## YOUR INSTRUCTIONS
Only lines holding the word "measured" are needed; copy each of them from the material.

## DATA BLOCK
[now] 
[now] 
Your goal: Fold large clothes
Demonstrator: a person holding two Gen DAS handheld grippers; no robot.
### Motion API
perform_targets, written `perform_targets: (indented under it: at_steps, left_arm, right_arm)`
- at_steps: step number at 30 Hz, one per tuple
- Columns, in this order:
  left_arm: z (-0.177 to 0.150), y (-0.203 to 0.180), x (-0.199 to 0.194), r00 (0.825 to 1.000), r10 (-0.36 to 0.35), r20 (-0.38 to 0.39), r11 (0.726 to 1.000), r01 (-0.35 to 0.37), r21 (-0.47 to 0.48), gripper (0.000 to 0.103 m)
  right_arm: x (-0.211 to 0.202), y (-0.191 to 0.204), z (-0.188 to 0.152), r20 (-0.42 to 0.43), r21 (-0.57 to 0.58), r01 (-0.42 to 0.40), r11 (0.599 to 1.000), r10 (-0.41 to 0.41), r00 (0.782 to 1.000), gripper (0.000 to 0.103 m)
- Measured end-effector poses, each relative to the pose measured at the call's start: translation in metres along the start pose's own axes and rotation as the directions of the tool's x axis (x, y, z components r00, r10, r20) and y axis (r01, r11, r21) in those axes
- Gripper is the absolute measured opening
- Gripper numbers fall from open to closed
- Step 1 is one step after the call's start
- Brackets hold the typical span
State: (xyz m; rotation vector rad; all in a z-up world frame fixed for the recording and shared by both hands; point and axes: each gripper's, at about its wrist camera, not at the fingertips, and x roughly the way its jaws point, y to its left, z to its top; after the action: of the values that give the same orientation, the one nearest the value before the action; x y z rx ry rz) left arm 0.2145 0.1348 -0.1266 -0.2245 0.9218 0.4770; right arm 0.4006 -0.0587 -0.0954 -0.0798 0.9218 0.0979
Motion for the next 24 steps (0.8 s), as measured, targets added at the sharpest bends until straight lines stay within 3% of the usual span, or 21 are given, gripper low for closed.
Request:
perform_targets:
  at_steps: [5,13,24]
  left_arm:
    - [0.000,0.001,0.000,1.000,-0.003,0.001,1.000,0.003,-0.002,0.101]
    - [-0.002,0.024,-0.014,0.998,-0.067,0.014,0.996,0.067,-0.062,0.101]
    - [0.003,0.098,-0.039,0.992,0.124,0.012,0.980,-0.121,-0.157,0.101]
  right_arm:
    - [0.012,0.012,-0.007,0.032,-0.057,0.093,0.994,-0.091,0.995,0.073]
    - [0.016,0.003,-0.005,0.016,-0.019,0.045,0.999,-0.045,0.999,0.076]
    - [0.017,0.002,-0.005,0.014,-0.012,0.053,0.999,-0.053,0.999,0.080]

## OUTPUT FOR THIS TASK
- Measured end-effector poses, each relative to the pose measured at the call's start: translation in metres along the start pose's own axes and rotation as the directions of the tool's x axis (x, y, z components r00, r10, r20) and y axis (r01, r11, r21) in those axes
- Gripper is the absolute measured opening
Motion for the next 24 steps (0.8 s), as measured, targets added at the sharpest bends until straight lines stay within 3% of the usual span, or 21 are given, gripper low for closed.

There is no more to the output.